Die jugendliche Pilly lebt wenige Jahre nach der Wende mit ihrem Vater im ehemaligen Grenzgebiet der DDR an der Elbe. In Pilly, ihrer Familie und Umfeld und dem kleinen Ort zeichnet Patricia Hempel wie unter einem Brennglas die schwierige Situation in der Nachwendezeit für viele Menschen nach. Das Betonwerk, als großer Arbeitgeber ist abgewickelt und hinterlässt Arbeitslosigkeit, die auch Martin, Pillys Vater, schwer zu schaffen macht, die lokalen Geschäfte erhalten Konkurrenz von neuen, günstigen Super- und Baumärkten, ehemalige Vertragsarbeiterinnen leben in ungeklärtem Status und ohne feste Bleibe provisorisch in den Gartenkolonien. Die Stimmung ist trostlos, mit der DDR verschwinden für die Menschen auch immer mehr Ankerpunkte in ihrem Leben, alte Regeln werde durch neue ersetzt ebenso wie das Fernseh- und Radioprogramm. Kein Stein bleibt auf dem anderen und um so mehr möchte man sich am Verbliebenen festhalten.

Die Protagonist
innen von Verlassene Nester gehen sehr unterschiedlich damit um, während Martin den Verlust von Frau, Arbeit und der DDR im Alkohol zu ertränken versucht, kann Eli alles Neue nicht schnell genug erwarten, Katharina bleibt in sich gekehrt und zweifelt, ob die Veränderungen alle so sein müssen und gut sind, wie es suggeriert wird. Pilly erlebt mit Bine und Katja ihre eigene Pubertät in dieser historischen Sondersituation, man hat den Eindruck weitgehend unterhalb des Radars der Erwachsenen, die mit sich selbst und ihrem Platz in der neuen, sich verändernden Gesellschaft hadern. Ein zentraler Spannungsbogen der Erzählung ist der Verbleib von Pillys Mutter, der gelungen durch die Handlung trägt und lange viel Raum für Spekulation lässt.

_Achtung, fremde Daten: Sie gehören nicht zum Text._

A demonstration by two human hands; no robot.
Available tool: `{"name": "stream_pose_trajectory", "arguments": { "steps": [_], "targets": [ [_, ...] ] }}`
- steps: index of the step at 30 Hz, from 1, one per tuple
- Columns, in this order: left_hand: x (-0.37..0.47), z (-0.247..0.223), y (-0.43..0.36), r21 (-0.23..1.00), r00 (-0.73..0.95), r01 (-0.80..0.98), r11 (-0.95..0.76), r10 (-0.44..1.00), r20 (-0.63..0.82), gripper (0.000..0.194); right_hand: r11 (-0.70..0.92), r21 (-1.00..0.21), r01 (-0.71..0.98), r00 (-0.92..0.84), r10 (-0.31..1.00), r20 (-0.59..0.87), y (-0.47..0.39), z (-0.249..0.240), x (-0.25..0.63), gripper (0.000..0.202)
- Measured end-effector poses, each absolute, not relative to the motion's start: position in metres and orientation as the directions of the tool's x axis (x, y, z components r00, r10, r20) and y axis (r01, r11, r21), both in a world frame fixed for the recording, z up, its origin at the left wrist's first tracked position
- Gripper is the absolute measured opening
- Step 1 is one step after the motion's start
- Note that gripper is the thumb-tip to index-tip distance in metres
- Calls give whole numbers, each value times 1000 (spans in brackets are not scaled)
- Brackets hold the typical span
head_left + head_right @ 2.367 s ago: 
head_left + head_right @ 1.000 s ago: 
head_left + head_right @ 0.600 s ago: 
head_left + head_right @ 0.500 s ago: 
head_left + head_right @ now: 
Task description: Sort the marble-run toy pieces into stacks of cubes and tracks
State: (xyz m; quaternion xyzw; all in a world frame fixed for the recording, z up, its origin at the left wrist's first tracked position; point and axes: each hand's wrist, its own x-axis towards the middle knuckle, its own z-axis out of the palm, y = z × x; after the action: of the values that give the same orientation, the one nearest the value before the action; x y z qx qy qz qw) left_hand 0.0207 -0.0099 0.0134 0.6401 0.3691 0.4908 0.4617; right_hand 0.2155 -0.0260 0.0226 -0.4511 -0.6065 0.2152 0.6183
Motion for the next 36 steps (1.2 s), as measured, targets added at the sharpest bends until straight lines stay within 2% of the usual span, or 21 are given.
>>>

Inhaltlich konnte mich der Roman leider nicht vollständig überzeugen, es werden viele wichtige Themen zum Teil nur angerissen, die mehr Tiefe verdient und benötigt hätten, um sie nur ansatzweise zu durchdringen, zumal ohne vertiefte Vorkenntnisse des historischen Kontexts. Die eigentlich gelungene Coming of Age Geschichte Pillys mit der Entdeckung ihrer Sexualität und sexuellen Orientierung konkurriert hier fast mit den Themen Fremdenfeindlichkeit gegenüber ehemaligen Vertragsarbeiter:innen, Mutterschaft, Republikflucht, der Rolle der Stasi und den schwierigen Umständen und Veränderungen nach der Wende für die Menschen der ehemaligen DDR.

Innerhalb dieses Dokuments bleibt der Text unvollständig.